Exercise details:
Transcribe the material from its first line onward, ending with the line that contains "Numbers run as" and adding nothing beyond it.

Information supplied:
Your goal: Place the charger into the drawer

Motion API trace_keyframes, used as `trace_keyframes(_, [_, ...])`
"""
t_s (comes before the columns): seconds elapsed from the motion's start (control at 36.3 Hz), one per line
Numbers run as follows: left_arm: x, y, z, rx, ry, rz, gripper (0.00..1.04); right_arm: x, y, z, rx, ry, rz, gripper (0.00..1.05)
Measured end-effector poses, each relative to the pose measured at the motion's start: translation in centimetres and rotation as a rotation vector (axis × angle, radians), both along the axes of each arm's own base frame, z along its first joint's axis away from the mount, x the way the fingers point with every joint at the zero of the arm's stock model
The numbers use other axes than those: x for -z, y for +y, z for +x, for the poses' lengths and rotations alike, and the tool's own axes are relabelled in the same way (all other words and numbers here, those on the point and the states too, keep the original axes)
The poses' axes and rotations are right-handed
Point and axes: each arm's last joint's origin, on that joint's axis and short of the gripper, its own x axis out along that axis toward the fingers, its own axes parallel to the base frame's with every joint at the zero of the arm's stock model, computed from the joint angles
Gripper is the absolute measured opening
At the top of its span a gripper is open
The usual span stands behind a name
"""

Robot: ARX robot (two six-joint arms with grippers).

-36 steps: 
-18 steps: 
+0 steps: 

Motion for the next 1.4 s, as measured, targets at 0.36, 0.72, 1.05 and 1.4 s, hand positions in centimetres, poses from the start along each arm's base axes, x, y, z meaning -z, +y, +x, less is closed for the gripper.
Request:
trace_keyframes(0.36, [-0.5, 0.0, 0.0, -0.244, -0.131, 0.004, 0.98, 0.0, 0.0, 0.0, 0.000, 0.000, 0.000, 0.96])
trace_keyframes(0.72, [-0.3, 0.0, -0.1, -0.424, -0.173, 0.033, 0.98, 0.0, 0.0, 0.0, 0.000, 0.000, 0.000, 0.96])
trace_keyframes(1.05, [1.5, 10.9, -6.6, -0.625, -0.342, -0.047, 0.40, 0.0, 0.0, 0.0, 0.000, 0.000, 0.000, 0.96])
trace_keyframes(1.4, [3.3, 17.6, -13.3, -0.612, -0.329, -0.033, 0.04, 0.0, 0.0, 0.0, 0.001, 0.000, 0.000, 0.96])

Reply:
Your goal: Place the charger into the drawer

Motion API trace_keyframes, used as `trace_keyframes(_, [_, ...])`
"""
t_s (comes before the columns): seconds elapsed from the motion's start (control at 36.3 Hz), one per line
Numbers run as follows: left_arm: x, y, z, rx, ry, rz, gripper (0.00..1.04); right_arm: x, y, z, rx, ry, rz, gripper (0.00..1.05)

Nothing remains to be added to the response.